Countries that fail to invest in open-source AI face a different kind of risk: technological dependence. Nations relying entirely on proprietary AI systems from foreign companies are essentially outsourcing critical infrastructure decisions. They cannot audit the systems making important decisions about their citizens. They cannot adapt the technology to their specific needs, languages, or values. They cannot guarantee continued access if geopolitical relationships shift.
Openness also builds resilience at the institutional level. When the COVID-19 pandemic struck, countries with robust open-source software ecosystems could rapidly adapt digital infrastructure. Those dependent on proprietary systems faced delays, licensing negotiations, and vendor bottlenecks at critical moments.

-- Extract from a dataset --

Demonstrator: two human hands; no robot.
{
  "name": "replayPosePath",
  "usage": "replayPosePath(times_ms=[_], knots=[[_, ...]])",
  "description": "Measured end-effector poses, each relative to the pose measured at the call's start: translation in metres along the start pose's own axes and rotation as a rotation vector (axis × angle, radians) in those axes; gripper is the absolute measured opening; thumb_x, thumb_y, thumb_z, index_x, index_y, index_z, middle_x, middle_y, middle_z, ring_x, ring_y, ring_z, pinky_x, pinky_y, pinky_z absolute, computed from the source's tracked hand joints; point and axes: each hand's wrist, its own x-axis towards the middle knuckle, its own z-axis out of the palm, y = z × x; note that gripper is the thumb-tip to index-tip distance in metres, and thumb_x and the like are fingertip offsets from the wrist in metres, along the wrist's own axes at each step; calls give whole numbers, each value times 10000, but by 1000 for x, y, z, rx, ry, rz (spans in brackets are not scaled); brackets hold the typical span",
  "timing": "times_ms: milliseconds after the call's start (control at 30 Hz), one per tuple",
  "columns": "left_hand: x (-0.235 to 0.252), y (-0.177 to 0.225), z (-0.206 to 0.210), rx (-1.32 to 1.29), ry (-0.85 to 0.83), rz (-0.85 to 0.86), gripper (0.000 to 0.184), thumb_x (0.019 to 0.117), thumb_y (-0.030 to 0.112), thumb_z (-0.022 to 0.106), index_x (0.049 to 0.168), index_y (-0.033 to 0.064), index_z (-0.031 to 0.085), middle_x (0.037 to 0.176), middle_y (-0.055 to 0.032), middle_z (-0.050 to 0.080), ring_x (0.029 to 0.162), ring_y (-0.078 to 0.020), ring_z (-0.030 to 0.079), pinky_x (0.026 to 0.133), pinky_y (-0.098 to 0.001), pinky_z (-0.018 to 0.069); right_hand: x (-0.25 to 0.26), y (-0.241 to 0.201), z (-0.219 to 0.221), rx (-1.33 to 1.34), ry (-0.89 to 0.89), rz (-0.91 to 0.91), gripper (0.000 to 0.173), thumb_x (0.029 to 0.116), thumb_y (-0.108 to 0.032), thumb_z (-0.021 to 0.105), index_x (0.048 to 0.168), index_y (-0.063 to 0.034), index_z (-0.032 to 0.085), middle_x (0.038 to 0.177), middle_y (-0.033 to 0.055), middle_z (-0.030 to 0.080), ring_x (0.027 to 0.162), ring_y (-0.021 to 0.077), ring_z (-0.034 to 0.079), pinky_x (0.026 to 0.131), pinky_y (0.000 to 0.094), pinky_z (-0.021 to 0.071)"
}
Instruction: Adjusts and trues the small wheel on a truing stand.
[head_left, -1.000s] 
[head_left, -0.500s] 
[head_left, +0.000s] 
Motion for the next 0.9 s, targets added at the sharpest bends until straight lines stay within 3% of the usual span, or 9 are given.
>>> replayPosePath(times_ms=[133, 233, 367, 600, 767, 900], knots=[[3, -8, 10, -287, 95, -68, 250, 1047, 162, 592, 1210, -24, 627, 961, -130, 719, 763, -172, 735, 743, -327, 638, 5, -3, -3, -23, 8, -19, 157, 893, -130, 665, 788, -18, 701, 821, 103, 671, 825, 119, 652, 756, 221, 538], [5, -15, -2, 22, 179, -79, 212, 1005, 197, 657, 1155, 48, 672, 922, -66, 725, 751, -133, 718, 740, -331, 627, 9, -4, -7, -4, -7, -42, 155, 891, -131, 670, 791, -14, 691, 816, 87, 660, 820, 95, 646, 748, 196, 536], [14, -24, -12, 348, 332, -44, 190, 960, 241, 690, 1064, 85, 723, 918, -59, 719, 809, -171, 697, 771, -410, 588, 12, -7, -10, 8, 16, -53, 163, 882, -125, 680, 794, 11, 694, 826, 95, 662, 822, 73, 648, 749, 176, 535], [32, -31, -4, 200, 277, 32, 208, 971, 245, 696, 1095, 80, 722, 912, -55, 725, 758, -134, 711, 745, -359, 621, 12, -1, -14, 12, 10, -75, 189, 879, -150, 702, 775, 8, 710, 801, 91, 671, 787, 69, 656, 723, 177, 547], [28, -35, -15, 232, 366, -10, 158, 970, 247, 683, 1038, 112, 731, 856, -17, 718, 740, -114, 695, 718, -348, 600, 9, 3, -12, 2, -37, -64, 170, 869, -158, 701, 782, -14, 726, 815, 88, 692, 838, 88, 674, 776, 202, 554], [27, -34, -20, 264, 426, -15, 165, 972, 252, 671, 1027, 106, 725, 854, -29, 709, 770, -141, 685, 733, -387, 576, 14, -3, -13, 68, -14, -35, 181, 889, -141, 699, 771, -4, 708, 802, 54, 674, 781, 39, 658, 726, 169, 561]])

It's encouraging to see this direction finally gain ground at the highest levels of government. Some of us have been making the case for open systems for decades. My own work in open source began in 1991, when the web was still young and openness required constant justification. The way Linux became the backbone of modern computing—powering everything from smartphones to the global Internet infrastructure—demonstrates what happens when open systems reach strategic importance. The terrain has changed, but the principle remains: if we want technology to serve the public interest, we need to build it in public view.
The debate has fundamentally shifted. The question is no longer whether to support open-source AI, but how to do it effectively—and how to ensure the benefits reach beyond the few institutions with resources to build from scratch.
The path forward requires open-source AI that's not just accessible, but genuinely trustworthy and accountable to the communities it serves.